● WHAT IS REQUIRED
If a picture appears, leave it out, and reproduce exactly the lines from the start of the listing below through the one bearing "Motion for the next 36".

● SOURCE MATERIAL

....

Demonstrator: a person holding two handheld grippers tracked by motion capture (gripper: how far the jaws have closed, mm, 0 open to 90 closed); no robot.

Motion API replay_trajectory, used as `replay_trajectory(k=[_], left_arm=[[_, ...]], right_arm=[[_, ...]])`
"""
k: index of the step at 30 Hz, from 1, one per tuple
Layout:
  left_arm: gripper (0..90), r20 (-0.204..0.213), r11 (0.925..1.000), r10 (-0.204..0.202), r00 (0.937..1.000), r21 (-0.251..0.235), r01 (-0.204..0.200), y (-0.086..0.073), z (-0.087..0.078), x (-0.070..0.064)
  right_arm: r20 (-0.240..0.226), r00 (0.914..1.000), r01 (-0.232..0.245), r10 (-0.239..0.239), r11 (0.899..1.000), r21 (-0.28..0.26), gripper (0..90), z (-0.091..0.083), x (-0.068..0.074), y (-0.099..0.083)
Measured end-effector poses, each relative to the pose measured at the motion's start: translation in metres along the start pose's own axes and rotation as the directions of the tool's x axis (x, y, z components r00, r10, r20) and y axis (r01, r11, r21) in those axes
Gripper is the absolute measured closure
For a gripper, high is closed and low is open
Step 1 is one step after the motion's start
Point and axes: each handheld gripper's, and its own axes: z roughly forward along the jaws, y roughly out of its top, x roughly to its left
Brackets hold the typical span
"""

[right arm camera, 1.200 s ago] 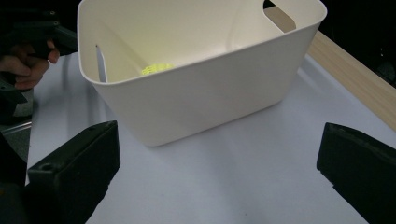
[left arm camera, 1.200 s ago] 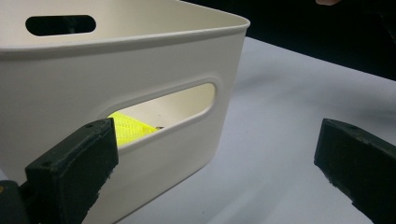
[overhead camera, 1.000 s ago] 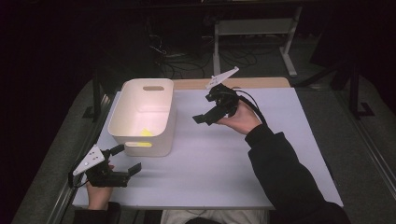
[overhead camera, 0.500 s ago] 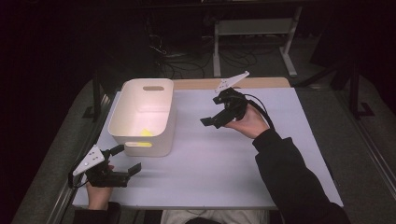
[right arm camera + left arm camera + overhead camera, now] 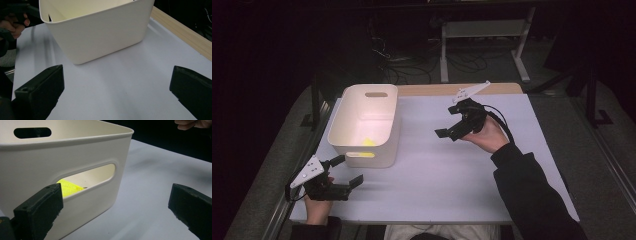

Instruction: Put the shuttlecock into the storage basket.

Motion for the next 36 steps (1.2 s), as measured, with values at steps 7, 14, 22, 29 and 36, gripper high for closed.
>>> replay_trajectory(k=[7,14,22,29,36], left_arm=[[0.0,0.001,1.0000,-0.001,1.0000,0.002,0.001,0.000,0.000,0.000],[0.0,0.001,1.0000,-0.001,1.0000,0.003,0.001,0.000,0.000,0.000],[0.0,-0.001,1.0000,0.001,1.0000,0.007,-0.001,0.000,0.000,0.000],[0.0,-0.001,1.0000,0.001,1.0000,0.006,-0.001,0.000,0.000,0.000],[0.0,0.001,1.0000,-0.001,1.0000,0.004,0.001,0.000,0.000,0.000]], right_arm=[[0.004,1.0000,-0.009,0.009,1.000,0.001,0.0,-0.005,0.000,-0.011],[0.011,0.9996,-0.026,0.026,1.000,-0.009,0.0,-0.013,-0.003,-0.022],[0.014,0.9981,-0.059,0.059,0.998,-0.030,0.0,-0.021,-0.008,-0.035],[0.014,0.9974,-0.070,0.071,0.997,-0.039,0.0,-0.024,-0.007,-0.047],[0.017,0.9968,-0.077,0.078,0.996,-0.041,0.0,-0.027,-0.006,-0.058]])
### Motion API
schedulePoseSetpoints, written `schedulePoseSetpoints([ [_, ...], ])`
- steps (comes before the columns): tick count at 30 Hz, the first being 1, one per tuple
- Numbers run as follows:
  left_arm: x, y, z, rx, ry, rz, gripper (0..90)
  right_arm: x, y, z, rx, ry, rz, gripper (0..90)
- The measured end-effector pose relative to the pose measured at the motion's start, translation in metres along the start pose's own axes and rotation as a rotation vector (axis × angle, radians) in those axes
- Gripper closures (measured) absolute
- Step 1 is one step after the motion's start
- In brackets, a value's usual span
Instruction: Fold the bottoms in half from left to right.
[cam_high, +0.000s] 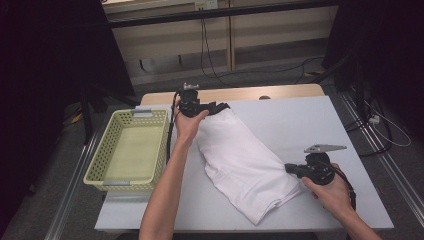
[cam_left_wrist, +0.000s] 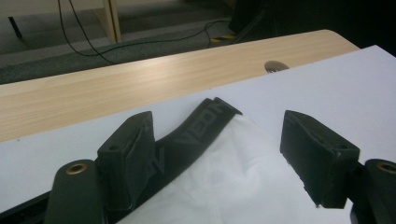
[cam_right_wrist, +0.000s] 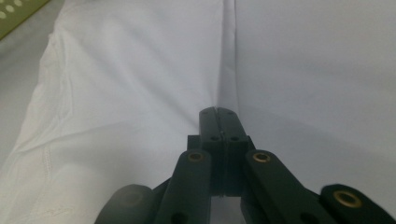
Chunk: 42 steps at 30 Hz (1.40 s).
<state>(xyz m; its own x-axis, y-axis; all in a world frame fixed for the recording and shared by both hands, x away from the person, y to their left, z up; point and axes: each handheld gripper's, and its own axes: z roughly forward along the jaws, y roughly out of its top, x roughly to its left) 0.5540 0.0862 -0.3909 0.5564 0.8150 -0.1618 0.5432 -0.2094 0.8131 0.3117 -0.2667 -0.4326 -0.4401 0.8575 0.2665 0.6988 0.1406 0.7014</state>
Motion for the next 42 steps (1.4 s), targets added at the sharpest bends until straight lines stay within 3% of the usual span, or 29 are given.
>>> schedulePoseSetpoints([
  [13,-0.020,-0.018,-0.017,-0.028,-0.009,0.071,14.7,-0.002,-0.001,-0.002,0.025,-0.024,0.003,90.0],
  [18,-0.026,-0.022,-0.025,-0.052,-0.041,0.060,10.6,-0.003,0.000,-0.001,0.024,-0.027,0.000,90.0],
  [25,-0.029,-0.029,-0.037,-0.053,-0.039,0.090,8.4,-0.009,0.001,0.002,0.039,-0.055,-0.005,90.0],
  [31,-0.032,-0.035,-0.047,-0.050,-0.052,0.110,7.9,-0.011,-0.001,0.007,0.078,-0.031,0.025,90.0],
  [36,-0.038,-0.040,-0.055,-0.052,-0.066,0.133,7.3,-0.007,-0.002,0.008,0.088,-0.015,0.011,89.4],
  [42,-0.044,-0.049,-0.067,-0.046,-0.089,0.153,3.9,-0.003,0.004,-0.003,0.021,-0.014,-0.011,72.5],
])
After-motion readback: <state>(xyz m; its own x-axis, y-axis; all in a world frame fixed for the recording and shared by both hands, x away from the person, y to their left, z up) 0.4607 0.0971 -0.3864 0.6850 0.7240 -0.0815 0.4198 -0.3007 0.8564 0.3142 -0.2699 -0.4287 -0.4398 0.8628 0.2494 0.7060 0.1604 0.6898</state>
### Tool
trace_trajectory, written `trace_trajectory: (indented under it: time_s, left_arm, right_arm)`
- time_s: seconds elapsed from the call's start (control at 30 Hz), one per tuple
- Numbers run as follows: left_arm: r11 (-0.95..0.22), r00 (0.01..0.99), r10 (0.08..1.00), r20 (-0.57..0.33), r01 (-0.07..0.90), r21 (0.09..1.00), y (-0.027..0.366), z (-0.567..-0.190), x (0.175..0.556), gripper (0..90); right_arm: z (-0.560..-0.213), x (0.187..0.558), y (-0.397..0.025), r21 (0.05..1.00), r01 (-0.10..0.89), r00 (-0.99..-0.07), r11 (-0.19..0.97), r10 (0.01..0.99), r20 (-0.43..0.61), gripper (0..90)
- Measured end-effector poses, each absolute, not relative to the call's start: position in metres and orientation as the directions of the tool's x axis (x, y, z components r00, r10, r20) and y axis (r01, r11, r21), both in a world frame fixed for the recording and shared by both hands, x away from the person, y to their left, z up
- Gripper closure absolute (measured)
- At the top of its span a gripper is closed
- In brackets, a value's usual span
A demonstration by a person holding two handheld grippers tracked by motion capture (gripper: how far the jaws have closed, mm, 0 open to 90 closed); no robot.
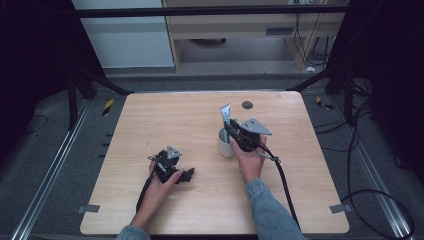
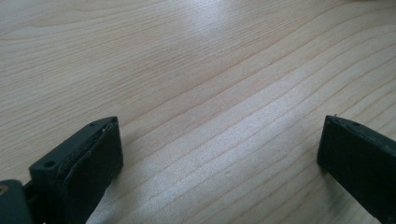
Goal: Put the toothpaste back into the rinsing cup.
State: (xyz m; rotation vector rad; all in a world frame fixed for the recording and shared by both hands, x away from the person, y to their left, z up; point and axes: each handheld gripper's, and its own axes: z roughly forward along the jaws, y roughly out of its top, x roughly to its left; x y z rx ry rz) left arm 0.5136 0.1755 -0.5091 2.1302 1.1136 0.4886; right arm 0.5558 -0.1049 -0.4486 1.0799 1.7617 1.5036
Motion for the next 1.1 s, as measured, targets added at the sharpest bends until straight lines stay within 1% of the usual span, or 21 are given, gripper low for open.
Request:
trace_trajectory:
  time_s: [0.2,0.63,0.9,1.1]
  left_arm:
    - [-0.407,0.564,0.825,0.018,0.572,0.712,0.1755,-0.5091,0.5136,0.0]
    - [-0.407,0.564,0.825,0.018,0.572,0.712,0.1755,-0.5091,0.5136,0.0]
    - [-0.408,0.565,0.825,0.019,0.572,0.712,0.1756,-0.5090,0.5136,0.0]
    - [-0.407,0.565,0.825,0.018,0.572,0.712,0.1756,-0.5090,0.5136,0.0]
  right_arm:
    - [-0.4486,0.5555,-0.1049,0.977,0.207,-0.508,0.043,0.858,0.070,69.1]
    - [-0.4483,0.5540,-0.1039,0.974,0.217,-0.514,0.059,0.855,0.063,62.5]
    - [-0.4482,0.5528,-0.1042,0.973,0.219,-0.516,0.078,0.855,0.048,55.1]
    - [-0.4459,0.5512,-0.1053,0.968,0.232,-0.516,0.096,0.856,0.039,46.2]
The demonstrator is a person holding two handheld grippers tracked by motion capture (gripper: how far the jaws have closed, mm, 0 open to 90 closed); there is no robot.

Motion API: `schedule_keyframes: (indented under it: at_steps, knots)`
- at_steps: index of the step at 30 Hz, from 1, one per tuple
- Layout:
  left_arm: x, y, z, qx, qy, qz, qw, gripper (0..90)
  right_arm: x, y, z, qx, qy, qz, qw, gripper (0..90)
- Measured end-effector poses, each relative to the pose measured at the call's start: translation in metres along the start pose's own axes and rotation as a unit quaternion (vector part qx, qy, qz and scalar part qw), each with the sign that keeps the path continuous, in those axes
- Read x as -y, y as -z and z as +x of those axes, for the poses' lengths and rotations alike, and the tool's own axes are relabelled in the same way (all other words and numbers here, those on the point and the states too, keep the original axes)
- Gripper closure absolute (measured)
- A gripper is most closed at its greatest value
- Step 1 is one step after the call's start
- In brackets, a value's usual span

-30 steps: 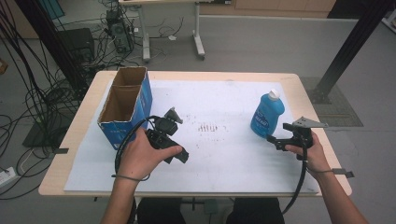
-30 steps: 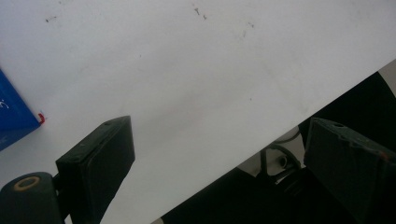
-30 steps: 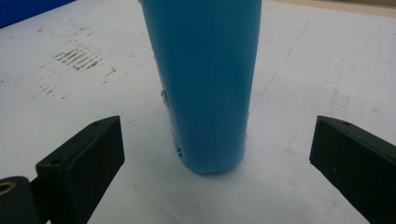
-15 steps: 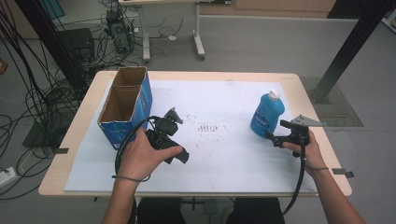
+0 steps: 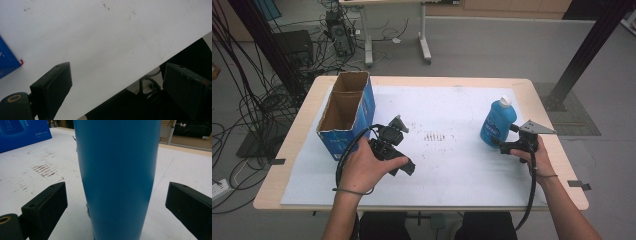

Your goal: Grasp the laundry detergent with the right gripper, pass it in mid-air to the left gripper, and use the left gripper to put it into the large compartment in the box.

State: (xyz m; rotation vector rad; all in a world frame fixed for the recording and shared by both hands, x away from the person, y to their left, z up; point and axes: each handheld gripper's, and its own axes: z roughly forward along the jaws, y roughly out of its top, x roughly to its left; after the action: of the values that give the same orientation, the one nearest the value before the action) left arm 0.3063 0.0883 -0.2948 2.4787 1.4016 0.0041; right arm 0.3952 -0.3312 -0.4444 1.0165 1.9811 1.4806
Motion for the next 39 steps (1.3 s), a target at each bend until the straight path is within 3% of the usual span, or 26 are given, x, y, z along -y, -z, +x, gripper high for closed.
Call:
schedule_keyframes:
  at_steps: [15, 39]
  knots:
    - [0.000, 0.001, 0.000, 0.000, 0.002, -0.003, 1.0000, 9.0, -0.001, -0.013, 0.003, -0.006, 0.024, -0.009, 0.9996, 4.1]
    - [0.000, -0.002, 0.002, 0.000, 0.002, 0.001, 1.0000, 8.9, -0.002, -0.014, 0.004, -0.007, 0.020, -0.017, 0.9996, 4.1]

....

● RESULT FOR THIS EXERCISE
Demonstrator: a person holding two handheld grippers tracked by motion capture (gripper: how far the jaws have closed, mm, 0 open to 90 closed); no robot.

Motion API replay_trajectory, used as `replay_trajectory(k=[_], left_arm=[[_, ...]], right_arm=[[_, ...]])`
"""
k: index of the step at 30 Hz, from 1, one per tuple
Layout:
  left_arm: gripper (0..90), r20 (-0.204..0.213), r11 (0.925..1.000), r10 (-0.204..0.202), r00 (0.937..1.000), r21 (-0.251..0.235), r01 (-0.204..0.200), y (-0.086..0.073), z (-0.087..0.078), x (-0.070..0.064)
  right_arm: r20 (-0.240..0.226), r00 (0.914..1.000), r01 (-0.232..0.245), r10 (-0.239..0.239), r11 (0.899..1.000), r21 (-0.28..0.26), gripper (0..90), z (-0.091..0.083), x (-0.068..0.074), y (-0.099..0.083)
Measured end-effector poses, each relative to the pose measured at the motion's start: translation in metres along the start pose's own axes and rotation as the directions of the tool's x axis (x, y, z components r00, r10, r20) and y axis (r01, r11, r21) in those axes
Gripper is the absolute measured closure
For a gripper, high is closed and low is open
Step 1 is one step after the motion's start
Point and axes: each handheld gripper's, and its own axes: z roughly forward along the jaws, y roughly out of its top, x roughly to its left
Brackets hold the typical span
"""

[right arm camera, 1.200 s ago] 
[left arm camera, 1.200 s ago] 
[overhead camera, 1.000 s ago] 
[overhead camera, 0.500 s ago] 
[right arm camera + left arm camera + overhead camera, now] 

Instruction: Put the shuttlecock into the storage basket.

Motion for the next 36 steps (1.2 s), as measured, with values at steps 7, 14, 22, 29 and 36, gripper high for closed.

The answer has been given in its entirety.